ANSYS In practical analyses, nonlinear contact between structures or components is frequently encountered. Contact problems, a type of nonlinear behavior, often require significant computational resources. To conduct a analysis, it is essential to establish an effective model. Setting up contact analyses in Ansys typically involves two main issues:

  • Uncertainty in contact area size: Before solving the problem, it is uncertain whether a region will undergo contact or if self-contact scenarios will occur. Additionally, it is unclear whether model surfaces will be separated or in contact.
  • Friction in contact: Since friction usually exists in contacts and is a nonlinear behavior, its presence can make convergence of contact problems challenging. Therefore, careful consideration is required in choosing the friction model and setting the friction coefficient.

Contact problems can be broadly categorized into two types based on the nature of the contact:

  • Rigid-Flexible Contact: In this type of contact, one or more contacting surfaces are considered rigid. This is common in metal forming problems where the die can be considered rigid, and the metal being formed is flexible.
  • Flexible-Flexible Contact: Here, the stiffness of the contacting bodies is similar, causing both to deform during analysis. This type of problem is typically more complex.


Contact methods in Ansys can be divided into three categories: point-to-point, point-to-surface, and surface-to-surface contacts. To establish an appropriate model, it is necessary to understand which parts of the model will come into contact and which method of contact to use.

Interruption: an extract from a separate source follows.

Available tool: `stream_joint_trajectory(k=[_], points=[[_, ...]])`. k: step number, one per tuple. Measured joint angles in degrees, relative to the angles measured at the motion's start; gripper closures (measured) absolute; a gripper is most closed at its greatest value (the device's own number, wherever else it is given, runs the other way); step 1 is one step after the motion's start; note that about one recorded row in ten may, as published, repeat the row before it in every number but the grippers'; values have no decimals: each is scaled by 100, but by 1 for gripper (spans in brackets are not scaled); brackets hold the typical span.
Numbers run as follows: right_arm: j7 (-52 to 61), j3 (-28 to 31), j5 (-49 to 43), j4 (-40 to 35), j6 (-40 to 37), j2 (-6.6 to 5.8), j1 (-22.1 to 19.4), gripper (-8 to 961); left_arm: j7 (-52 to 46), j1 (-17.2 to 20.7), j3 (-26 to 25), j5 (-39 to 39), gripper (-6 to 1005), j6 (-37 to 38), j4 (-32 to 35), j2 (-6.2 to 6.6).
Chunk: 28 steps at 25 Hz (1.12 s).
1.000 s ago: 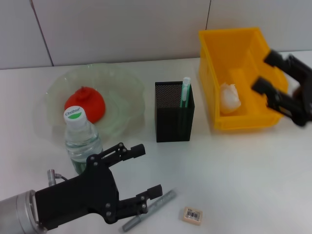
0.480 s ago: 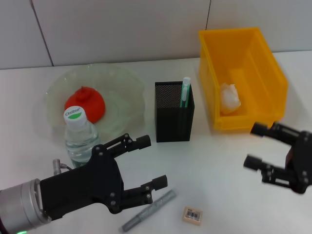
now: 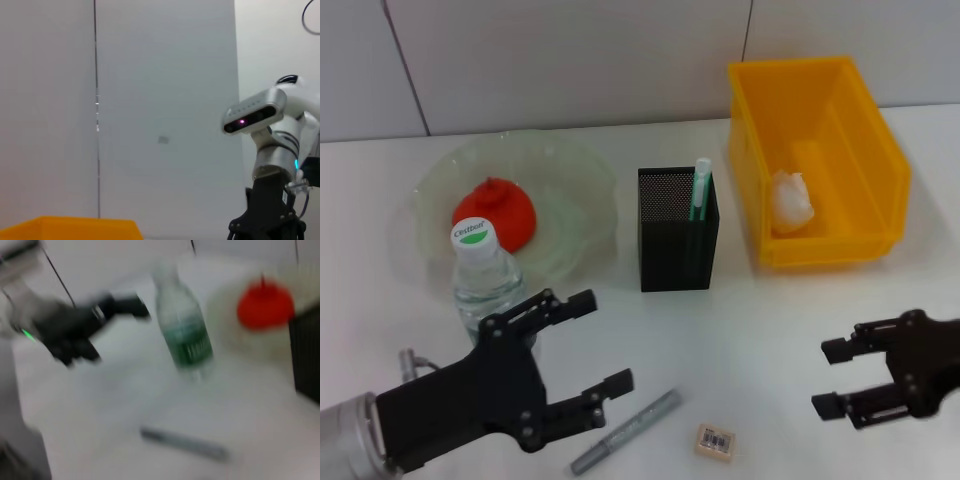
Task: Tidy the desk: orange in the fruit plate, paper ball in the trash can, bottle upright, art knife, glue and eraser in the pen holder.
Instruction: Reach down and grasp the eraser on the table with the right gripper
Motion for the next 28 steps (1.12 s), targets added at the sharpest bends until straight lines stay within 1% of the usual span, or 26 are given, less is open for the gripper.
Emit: stream_joint_trajectory(k=[1, 2, 3, 4, 5, 6, 7, 8, 9, 10, 11, 12, 13, 14, 15, 16, 17, 18, 21, 22, 23, 24, 26, 27, 28], points=[[0, 0, 0, 0, 0, 0, 0, 193, 0, 0, 0, 0, 197, 0, 0, 0], [747, -350, -390, 534, -34, -12, 223, 193, 118, 77, -81, -1, 197, 18, -69, 1], [747, -350, -390, 534, -34, -12, 223, 193, 118, 77, -81, -1, 197, 18, -69, 1], [1308, -674, -646, 865, -100, -52, 464, 193, 193, 136, -144, -2, 197, 31, -109, 1], [1308, -674, -646, 865, -100, -52, 464, 193, 216, 164, -168, -4, 197, 34, -122, 1], [1530, -807, -726, 948, -137, -78, 555, 194, 240, 198, -189, -3, 197, 35, -133, 1], [2175, -1196, -885, 1057, -223, -163, 878, 194, 264, 243, -223, -3, 197, 38, -145, 1], [2175, -1196, -885, 1057, -223, -163, 878, 194, 269, 296, -272, -3, 197, 41, -160, 4], [2731, -1477, -1000, 1036, -299, -220, 1192, 194, 269, 296, -272, -3, 197, 41, -160, 4], [2731, -1477, -1000, 1036, -299, -220, 1192, 194, 269, 312, -308, -4, 197, 42, -169, 6], [2972, -1583, -1055, 1018, -312, -231, 1330, 194, 270, 340, -386, -3, 197, 44, -189, 7], [3421, -1854, -1254, 1009, -332, -244, 1627, 193, 270, 340, -386, -3, 197, 44, -189, 7], [3421, -1854, -1254, 1009, -332, -244, 1627, 193, 270, 340, -386, -3, 197, 44, -189, 7], [3761, -2180, -1446, 1011, -340, -256, 1898, 193, 272, 360, -487, 8, 197, 40, -233, 10], [3761, -2180, -1446, 1011, -340, -256, 1898, 193, 272, 360, -487, 8, 197, 40, -233, 10], [3899, -2346, -1517, 1011, -340, -261, 2010, 193, 273, 362, -492, 9, 197, 35, -264, 13], [4213, -2691, -1660, 983, -335, -262, 2218, 193, 273, 362, -493, 9, 197, 31, -279, 15], [4213, -2691, -1660, 983, -335, -262, 2218, 194, 273, 362, -493, 9, 197, 31, -279, 15], [4596, -3076, -1791, 923, -283, -224, 2422, 194, 273, 381, -504, 8, 197, -6, -281, 19], [4794, -3299, -1809, 854, -242, -208, 2503, 194, 273, 381, -506, 8, 197, -23, -281, 21], [4794, -3299, -1809, 854, -242, -208, 2503, 194, 273, 378, -509, 11, 197, -40, -281, 23], [4966, -3550, -1870, 769, -179, -193, 2573, 194, 273, 374, -525, 16, 197, -60, -281, 27], [5026, -3652, -1925, 731, -145, -180, 2602, 193, 273, 373, -558, 7, 197, -85, -280, 24], [5138, -3852, -2079, 634, -83, -127, 2668, 193, 273, 376, -565, -1, 198, -104, -279, 20], [5138, -3852, -2079, 634, -83, -127, 2668, 193, 273, 376, -565, -1, 198, -104, -279, 20]])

  • Point-to-Point Contact: This is mainly for simulating foundational interactions between points with a small contact range. It requires prior knowledge of the contact position, with minimal relative sliding between contact faces, typically corresponding one-to-one on both surfaces. Contact12 and Contact52 elements are used for point-to-point contact, they all use penalty functions to impose contact conditions.
  • Point-to-Surface Contact: Defined by a set of nodes to simulate contact between surfaces, which can be rigid or flexible. This type does not require precise knowledge of contact positions, allowing for significant relative sliding and inconsistent meshing between contact surfaces. Contact48 and Contact49 elements are used for point-to-surface contact, with Contact48 offering improved modeling capabilities through pseudo-element algorithms, utilizing penalty functions or a combination of penalty functions and Lagrange multipliers for contact conditions.
  • Surface-to-Surface Contact: This widely used contact method suits both rigid-flexible and flexible-flexible contacts. Ansys requires generating a “contact pair” composed of target and contact elements, identified by shared real constants. Target169 and Target170 simulate 2D and 3D surfaces, while Contact171, Contact172, Contact173 and Contact174 simulate the contact surfaces, applying contact conditions through enhanced Lagrange methods or optionally, penalty functions.

Surface-to-surface contact offers several advantages:

  • Support friction, large deformations, and significant relative sliding.
  • Calculate thickness changes in shells and beams.
  • Compatible with both low and high-order elements.
  • Semi-automatic contact stiffness calculation.
  • No restrictions on rigid surface shapes.
  • Provide normal pressure and friction stress results.
  • Use control nodes for rigid surface control.
  • Wizard-assisted generation.
  • Support various contact behavoirs.
  • Fewer contact elements are required.